■ Work order: Once the data has been read, restate all of it exactly.

■ Recorded information:
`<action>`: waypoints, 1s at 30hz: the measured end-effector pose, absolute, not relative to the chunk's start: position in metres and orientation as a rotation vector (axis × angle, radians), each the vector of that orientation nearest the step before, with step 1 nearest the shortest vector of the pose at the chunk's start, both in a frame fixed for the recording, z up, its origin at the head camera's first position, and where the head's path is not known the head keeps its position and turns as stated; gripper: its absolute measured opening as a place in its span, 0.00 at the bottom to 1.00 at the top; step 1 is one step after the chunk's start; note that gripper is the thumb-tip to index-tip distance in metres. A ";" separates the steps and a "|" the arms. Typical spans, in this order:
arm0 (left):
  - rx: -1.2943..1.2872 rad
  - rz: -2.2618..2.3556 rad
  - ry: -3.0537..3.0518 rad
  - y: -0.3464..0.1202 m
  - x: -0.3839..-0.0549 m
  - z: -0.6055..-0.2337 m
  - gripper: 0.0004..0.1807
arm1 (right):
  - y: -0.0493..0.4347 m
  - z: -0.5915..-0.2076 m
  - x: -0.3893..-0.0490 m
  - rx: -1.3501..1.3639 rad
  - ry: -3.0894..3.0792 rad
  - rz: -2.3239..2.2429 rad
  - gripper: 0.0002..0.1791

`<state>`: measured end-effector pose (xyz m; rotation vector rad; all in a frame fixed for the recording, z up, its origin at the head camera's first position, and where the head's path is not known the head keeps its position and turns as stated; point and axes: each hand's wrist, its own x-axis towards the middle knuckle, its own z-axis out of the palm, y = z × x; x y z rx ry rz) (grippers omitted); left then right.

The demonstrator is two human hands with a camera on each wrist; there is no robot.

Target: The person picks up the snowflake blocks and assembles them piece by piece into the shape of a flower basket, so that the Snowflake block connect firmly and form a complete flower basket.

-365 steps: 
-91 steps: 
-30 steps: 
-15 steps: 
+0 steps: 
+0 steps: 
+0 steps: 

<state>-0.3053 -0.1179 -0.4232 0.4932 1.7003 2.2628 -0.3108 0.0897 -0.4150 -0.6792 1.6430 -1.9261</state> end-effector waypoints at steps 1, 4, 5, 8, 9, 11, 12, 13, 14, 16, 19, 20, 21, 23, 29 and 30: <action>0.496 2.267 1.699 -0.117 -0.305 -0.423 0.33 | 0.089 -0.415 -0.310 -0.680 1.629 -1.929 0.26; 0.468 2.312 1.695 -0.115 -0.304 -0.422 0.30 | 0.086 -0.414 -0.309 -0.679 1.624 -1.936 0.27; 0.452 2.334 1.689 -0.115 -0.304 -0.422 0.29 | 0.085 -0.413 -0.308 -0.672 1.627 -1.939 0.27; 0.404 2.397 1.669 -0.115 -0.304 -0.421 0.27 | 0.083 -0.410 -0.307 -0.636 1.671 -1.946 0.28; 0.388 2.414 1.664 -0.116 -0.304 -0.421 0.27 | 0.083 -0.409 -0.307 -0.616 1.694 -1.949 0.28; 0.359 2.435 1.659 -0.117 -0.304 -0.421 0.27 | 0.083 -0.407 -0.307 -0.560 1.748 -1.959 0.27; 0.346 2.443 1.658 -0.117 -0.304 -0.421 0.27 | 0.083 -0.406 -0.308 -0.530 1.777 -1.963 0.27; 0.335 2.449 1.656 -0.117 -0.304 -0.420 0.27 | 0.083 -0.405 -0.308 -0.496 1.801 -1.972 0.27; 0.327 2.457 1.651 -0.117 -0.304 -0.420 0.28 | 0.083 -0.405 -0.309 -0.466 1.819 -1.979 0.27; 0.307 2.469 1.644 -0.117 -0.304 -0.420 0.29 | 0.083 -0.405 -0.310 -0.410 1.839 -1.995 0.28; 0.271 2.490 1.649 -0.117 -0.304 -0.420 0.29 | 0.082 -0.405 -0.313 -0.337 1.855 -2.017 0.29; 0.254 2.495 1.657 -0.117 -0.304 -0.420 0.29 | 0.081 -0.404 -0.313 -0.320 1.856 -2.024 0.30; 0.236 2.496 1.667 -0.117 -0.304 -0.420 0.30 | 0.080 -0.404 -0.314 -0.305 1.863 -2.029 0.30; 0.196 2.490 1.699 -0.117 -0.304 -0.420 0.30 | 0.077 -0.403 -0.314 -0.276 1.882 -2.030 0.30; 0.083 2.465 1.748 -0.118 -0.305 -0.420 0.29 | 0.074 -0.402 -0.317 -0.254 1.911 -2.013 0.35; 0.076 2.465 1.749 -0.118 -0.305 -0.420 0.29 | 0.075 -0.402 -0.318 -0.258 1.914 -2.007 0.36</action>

■ Output for this task:
`<action>`: waypoints, 1s at 30hz: the measured end-effector pose, absolute, not relative to the chunk's start: position in metres and orientation as a rotation vector (axis × angle, radians), each the vector of that orientation nearest the step before, with step 1 nearest the shortest vector of the pose at the chunk's start, both in a frame fixed for the recording, z up, its origin at the head camera's first position, and where the head's path is not known the head keeps its position and turns as stated; gripper: its absolute measured opening as a place in its span, 0.00 at the bottom to 1.00 at the top; step 1 is one step after the chunk's start; note that gripper is the thumb-tip to index-tip distance in metres. A ";" separates the steps and a "|" the arms. Typical spans, in this order:
arm0 (left):
  - rx: -1.2943..1.2872 rad
  - rz: -2.2618..2.3556 rad
  - ry: -3.0537..3.0518 rad
  - y: -0.3464..0.1202 m
  - x: -0.3839..-0.0549 m
  - z: -0.6055..-0.2337 m
  - gripper: 0.0004..0.1807
arm1 (right):
  - y: -0.0493..0.4347 m
  - z: -0.5915..-0.2076 m
  - x: -0.3893..-0.0490 m
  - rx: -1.3501..1.3639 rad
  - ry: -3.0894..3.0792 rad
  - rz: -2.3239..2.2429 rad
  - gripper: 0.0002..0.1791

`<state>`: measured end-effector pose (xyz m; rotation vector rad; all in a frame fixed for the recording, z up, its origin at the head camera's first position, and where the head's path is not known the head keeps its position and turns as stated; point and axes: each hand's wrist, its own x-axis towards the middle knuckle, its own z-axis out of the palm, y = z × x; x y z rx ry rz) (grippers omitted); left then right.

The demonstrator is two human hands with a camera on each wrist; there is no robot.

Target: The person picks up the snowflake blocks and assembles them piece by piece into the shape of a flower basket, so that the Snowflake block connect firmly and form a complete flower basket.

-365 steps: 
-91 steps: 
-30 steps: 
-15 steps: 
+0 steps: 
+0 steps: 
+0 steps: 

<state>-0.3053 -0.1179 -0.4232 0.4932 1.7003 2.2628 -0.3108 0.0897 -0.4150 -0.6792 1.6430 -1.9261</state> end-effector waypoints at steps 1, 4, 5, 8, 9, 11, 12, 13, 14, 16, 19, 20, 21, 23, 29 and 30: <action>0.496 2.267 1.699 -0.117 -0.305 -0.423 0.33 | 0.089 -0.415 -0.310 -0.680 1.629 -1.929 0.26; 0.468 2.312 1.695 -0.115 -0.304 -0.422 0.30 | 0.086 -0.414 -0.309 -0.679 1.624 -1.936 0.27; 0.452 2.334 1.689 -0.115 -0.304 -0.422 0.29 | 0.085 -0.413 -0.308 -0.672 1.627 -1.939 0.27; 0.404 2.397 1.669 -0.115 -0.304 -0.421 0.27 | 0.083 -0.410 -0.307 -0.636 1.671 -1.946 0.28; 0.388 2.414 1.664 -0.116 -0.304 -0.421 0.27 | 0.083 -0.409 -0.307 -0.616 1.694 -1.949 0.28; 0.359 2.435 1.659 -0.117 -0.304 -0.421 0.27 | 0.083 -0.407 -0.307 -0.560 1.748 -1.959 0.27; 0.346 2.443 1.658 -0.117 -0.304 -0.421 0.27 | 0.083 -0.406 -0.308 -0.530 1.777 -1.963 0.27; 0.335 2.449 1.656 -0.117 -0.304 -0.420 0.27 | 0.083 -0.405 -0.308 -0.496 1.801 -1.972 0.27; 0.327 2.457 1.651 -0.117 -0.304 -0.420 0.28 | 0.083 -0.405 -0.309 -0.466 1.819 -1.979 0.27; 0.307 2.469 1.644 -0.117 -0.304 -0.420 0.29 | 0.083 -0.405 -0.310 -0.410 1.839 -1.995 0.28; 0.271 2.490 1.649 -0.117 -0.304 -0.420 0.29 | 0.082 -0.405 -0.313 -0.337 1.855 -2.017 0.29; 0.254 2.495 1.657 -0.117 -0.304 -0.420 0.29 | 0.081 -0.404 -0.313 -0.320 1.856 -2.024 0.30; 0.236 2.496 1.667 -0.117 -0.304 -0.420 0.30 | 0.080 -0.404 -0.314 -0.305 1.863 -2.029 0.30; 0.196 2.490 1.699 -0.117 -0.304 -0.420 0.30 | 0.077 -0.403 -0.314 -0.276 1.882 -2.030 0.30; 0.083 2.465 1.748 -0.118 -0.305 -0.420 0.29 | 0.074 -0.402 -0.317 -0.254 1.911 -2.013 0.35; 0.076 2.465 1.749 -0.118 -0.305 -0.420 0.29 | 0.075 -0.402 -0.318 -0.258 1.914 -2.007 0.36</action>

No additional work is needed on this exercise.